Ce style de Marguerite Duras, qui s’essayait à tant de formes, et notamment à un cinéma très écrit (India Song, 1975), filet de plume comme un opaque et subtil équilibre entre l’expression de l’intériorité pure, d’un mécanisme de conscience, et un soliloque plus ou moins mis en scène, pluriel, se dédouble dans le film, s’éclatant en deux voix, une voix off venant en chasser ou en convoquer une autre, dans un enchevêtrement de ruminations intérieures confondues aux monologues, de superpositions d’images aussi, suivant une caméra toujours focalisée sur le personnage de Marguerite, vaquant de son visage à l’intérieur de son appartement (davantage ressenti ici comme le territoire psychologique du personnage que comme son lieu de vie), dans lequel la jeune femme confine sa douleur et son attente. Le climat extérieur pesant, des jours ensoleillés suffocants du Paris de juin 1944 marqué par l’Occupation, vient souligner encore davantage cette sensation d’emprisonnement que vit le personnage et la bulle de flou, comme une bulle stérile et vivante à la fois, qui la sépare du reste du monde.

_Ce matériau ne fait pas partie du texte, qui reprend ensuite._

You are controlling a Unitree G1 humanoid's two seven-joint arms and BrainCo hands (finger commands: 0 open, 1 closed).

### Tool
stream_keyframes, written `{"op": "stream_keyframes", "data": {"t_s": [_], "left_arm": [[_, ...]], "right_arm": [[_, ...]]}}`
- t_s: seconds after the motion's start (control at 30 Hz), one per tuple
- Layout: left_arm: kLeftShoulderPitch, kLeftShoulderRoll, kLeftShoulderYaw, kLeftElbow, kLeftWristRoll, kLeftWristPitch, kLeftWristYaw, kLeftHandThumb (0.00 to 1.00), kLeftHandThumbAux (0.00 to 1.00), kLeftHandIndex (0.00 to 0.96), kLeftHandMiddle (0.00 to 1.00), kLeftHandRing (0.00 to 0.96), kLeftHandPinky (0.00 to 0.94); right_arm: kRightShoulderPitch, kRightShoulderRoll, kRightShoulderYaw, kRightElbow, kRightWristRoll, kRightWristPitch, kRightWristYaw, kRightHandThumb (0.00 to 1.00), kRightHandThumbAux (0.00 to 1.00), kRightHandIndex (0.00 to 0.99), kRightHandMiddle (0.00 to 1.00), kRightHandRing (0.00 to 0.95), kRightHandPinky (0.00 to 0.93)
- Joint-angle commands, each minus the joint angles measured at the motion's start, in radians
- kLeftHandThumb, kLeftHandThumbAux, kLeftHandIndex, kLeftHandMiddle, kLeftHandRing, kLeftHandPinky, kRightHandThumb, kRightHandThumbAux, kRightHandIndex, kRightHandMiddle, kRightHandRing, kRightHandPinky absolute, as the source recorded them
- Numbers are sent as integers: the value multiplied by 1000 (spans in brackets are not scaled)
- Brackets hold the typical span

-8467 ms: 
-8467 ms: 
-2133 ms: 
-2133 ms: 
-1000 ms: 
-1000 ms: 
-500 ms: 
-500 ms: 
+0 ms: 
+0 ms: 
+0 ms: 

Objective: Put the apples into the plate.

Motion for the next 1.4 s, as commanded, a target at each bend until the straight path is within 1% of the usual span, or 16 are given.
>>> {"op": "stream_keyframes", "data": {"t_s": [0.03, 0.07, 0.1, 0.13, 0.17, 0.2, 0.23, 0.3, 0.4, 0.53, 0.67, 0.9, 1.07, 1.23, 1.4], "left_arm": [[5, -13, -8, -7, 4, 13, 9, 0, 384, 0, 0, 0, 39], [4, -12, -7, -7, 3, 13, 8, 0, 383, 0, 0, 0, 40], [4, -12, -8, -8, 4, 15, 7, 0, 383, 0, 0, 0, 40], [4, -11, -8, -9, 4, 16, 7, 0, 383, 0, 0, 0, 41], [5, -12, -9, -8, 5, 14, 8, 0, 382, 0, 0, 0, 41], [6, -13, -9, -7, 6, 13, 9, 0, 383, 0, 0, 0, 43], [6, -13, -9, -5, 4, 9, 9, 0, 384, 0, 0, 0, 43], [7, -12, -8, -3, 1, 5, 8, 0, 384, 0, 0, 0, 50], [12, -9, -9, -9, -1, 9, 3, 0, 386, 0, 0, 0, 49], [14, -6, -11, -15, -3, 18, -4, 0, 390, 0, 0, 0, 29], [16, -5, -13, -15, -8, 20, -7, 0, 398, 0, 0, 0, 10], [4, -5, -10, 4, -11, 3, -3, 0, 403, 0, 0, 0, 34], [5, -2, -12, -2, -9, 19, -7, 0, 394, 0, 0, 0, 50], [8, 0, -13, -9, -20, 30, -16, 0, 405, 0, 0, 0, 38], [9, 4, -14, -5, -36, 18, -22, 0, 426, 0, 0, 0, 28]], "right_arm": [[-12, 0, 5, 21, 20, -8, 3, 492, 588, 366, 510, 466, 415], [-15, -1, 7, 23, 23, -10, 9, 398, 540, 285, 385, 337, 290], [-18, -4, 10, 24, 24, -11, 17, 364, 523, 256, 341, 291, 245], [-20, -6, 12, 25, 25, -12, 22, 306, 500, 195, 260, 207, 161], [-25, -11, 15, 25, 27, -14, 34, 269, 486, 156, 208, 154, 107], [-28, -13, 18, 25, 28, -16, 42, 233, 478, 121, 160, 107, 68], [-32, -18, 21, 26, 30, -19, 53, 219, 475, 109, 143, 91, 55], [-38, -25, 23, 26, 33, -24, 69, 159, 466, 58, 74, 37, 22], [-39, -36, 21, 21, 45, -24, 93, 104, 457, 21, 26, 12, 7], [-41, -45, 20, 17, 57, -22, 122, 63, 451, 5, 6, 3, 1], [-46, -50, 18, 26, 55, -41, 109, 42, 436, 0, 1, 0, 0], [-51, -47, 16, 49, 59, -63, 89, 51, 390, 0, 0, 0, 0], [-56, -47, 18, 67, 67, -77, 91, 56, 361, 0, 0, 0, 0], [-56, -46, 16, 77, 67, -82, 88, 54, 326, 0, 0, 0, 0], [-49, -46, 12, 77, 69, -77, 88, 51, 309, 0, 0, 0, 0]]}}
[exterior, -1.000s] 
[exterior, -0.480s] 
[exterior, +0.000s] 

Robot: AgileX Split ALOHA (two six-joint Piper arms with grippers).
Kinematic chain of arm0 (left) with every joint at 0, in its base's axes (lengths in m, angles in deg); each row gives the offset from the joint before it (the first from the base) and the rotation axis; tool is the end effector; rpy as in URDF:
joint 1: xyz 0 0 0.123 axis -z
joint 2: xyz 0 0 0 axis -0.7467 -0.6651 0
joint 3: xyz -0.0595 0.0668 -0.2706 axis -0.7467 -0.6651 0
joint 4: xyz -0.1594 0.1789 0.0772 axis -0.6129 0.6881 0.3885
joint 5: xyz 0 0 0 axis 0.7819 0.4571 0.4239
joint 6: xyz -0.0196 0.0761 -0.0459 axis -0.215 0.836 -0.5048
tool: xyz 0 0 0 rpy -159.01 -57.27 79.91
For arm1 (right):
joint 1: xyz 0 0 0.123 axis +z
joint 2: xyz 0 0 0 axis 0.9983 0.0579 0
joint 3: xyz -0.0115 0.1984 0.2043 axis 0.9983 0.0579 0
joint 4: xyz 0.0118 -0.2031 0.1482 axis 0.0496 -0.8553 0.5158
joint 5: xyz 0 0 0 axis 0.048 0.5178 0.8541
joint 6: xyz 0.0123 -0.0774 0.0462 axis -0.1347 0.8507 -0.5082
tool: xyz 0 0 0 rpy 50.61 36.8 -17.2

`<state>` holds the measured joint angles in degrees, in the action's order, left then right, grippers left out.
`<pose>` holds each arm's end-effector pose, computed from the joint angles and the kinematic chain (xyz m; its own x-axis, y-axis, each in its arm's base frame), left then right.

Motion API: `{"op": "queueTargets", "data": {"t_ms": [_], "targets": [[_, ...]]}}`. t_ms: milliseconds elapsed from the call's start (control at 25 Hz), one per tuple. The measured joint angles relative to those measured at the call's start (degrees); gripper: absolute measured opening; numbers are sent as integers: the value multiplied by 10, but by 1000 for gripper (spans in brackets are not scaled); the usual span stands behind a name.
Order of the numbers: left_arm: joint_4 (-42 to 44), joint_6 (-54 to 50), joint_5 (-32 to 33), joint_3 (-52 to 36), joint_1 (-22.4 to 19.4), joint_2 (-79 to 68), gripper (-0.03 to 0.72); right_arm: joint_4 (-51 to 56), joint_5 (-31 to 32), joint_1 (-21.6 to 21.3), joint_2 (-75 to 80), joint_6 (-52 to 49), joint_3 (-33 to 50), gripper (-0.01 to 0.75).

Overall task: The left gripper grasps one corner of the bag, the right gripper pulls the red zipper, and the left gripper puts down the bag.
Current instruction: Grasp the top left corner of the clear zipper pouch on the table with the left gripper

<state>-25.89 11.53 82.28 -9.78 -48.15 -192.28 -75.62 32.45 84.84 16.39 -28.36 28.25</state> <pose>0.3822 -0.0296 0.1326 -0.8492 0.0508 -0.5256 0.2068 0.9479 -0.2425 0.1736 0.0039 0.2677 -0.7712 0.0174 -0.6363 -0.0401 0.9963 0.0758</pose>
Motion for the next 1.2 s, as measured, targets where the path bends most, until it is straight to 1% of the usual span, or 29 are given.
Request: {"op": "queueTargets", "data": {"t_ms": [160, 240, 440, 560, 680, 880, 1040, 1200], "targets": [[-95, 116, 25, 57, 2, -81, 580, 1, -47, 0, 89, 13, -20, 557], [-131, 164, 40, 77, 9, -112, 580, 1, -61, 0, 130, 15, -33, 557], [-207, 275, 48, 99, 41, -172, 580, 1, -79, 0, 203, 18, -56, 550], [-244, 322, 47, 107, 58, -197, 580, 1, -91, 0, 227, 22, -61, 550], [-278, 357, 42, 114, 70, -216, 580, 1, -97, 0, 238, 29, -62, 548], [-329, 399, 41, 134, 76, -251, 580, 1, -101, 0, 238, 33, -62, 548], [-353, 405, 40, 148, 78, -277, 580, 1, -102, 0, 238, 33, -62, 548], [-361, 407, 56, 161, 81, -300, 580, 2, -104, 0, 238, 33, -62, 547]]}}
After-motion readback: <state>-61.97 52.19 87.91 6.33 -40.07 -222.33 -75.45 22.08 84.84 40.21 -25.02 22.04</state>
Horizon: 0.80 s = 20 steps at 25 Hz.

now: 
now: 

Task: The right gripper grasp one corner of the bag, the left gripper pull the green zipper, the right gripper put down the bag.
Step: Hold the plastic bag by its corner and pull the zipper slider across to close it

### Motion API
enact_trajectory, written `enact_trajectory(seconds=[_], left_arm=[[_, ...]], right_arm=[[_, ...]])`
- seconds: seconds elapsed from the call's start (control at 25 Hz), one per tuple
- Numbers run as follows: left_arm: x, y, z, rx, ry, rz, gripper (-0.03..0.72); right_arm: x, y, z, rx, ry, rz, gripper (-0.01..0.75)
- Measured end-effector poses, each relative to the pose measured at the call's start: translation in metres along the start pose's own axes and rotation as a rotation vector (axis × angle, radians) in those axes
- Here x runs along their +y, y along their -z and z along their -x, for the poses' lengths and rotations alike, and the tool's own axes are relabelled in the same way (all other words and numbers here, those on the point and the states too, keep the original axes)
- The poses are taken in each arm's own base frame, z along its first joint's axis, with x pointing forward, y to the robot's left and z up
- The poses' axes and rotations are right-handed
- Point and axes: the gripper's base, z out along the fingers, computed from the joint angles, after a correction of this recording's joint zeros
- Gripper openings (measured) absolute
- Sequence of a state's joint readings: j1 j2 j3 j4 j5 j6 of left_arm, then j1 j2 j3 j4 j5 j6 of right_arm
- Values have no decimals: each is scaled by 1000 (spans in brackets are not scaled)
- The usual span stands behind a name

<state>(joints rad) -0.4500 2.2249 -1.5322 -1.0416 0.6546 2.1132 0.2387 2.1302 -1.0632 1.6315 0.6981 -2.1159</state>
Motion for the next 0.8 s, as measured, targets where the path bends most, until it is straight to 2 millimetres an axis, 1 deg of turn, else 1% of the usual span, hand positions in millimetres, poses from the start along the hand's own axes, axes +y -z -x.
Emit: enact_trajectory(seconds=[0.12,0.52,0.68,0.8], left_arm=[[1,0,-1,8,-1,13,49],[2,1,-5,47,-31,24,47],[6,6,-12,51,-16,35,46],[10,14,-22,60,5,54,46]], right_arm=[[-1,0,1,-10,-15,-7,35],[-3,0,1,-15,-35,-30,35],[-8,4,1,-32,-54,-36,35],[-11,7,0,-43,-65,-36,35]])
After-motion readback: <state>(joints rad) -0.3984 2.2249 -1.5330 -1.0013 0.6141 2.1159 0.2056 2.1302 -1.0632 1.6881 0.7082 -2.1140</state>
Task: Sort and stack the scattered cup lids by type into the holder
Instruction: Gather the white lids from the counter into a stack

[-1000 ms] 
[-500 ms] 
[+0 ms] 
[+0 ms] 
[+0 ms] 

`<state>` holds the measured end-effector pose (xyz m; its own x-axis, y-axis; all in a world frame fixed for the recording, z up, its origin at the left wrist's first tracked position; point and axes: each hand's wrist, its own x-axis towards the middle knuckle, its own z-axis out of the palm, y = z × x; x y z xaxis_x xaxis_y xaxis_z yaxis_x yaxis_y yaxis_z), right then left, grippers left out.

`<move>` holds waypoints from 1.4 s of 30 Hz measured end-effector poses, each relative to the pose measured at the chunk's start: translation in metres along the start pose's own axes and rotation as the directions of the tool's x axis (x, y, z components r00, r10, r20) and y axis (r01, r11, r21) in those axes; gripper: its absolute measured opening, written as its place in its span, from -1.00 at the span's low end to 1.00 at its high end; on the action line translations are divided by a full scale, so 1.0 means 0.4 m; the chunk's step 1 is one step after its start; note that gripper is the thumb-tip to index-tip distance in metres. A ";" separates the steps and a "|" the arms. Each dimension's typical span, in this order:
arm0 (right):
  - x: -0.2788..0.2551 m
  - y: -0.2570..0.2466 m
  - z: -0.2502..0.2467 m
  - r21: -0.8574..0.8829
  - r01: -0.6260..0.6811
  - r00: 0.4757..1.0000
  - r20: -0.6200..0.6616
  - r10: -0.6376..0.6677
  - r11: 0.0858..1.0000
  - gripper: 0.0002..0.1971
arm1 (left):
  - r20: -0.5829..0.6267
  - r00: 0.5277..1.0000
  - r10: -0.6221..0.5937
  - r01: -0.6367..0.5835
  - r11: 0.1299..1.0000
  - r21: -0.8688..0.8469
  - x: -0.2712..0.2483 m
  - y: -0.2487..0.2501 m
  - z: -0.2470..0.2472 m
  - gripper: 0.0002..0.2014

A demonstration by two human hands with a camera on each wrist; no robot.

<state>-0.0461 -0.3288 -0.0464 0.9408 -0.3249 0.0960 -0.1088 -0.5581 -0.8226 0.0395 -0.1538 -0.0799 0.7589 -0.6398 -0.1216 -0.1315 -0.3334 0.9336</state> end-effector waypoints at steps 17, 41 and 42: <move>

Du personnage de Rabier aux limites du représentable
Ce dispositif de mise en scène réussit à développer de tenaillantes sensations, alors même que le film ne résiste pas à un certain formalisme, à travers une reconstitution d’époque sans accroc. C’est donc un magma presque invisible à l’œil nu, nourri de façon souterraine, de sonorités lancinantes, de cette expérience d’une individualité communiquée, avec ses boursouflures, son narcissisme, ses mensonges, sa théâtralité, ses touches obscènes ou complaisantes parfois, « A qui êtes vous la plus attachée, à votre douleur ou à Robert Antelme », lui demandera D. (Benjamin Biolay). Cet homme que se mettra à aimer Marguerite Duras (et pour qui elle quittera Robert Antelme quelques années plus tard), relation dont on sent toute la latence dans le film, apparaît pourtant en périphérie dans le film, tandis que le lien développé avec l’agent de la Gestapo Rabier, auquel est d’ailleurs consacrée une partie entière dans le livre de Duras, retient l’attention du réalisateur. Benoît Magimel instille une ambiguité larvée déroutante, renvoyant le personnage de Marguerite à son monde intérieur, tout en la marquant de son propre jeu. Une ronde pernicieuse qui marque l’ensemble du film, sceau historique et sceau intime, mais trouve ses limites au moment du retour des camps de Robert Antelme, jusqu’alors maintenu hors champ, dans un flou d’image qui balaye, de l’irreprésentable tragédie qu’il porte, le flou intérieur individuel et psychologique perçu jusqu’alors et sa caméra subjective, laissant logée dans son plan une douloureuse gêne à laquelle la fiction se heurte toujours.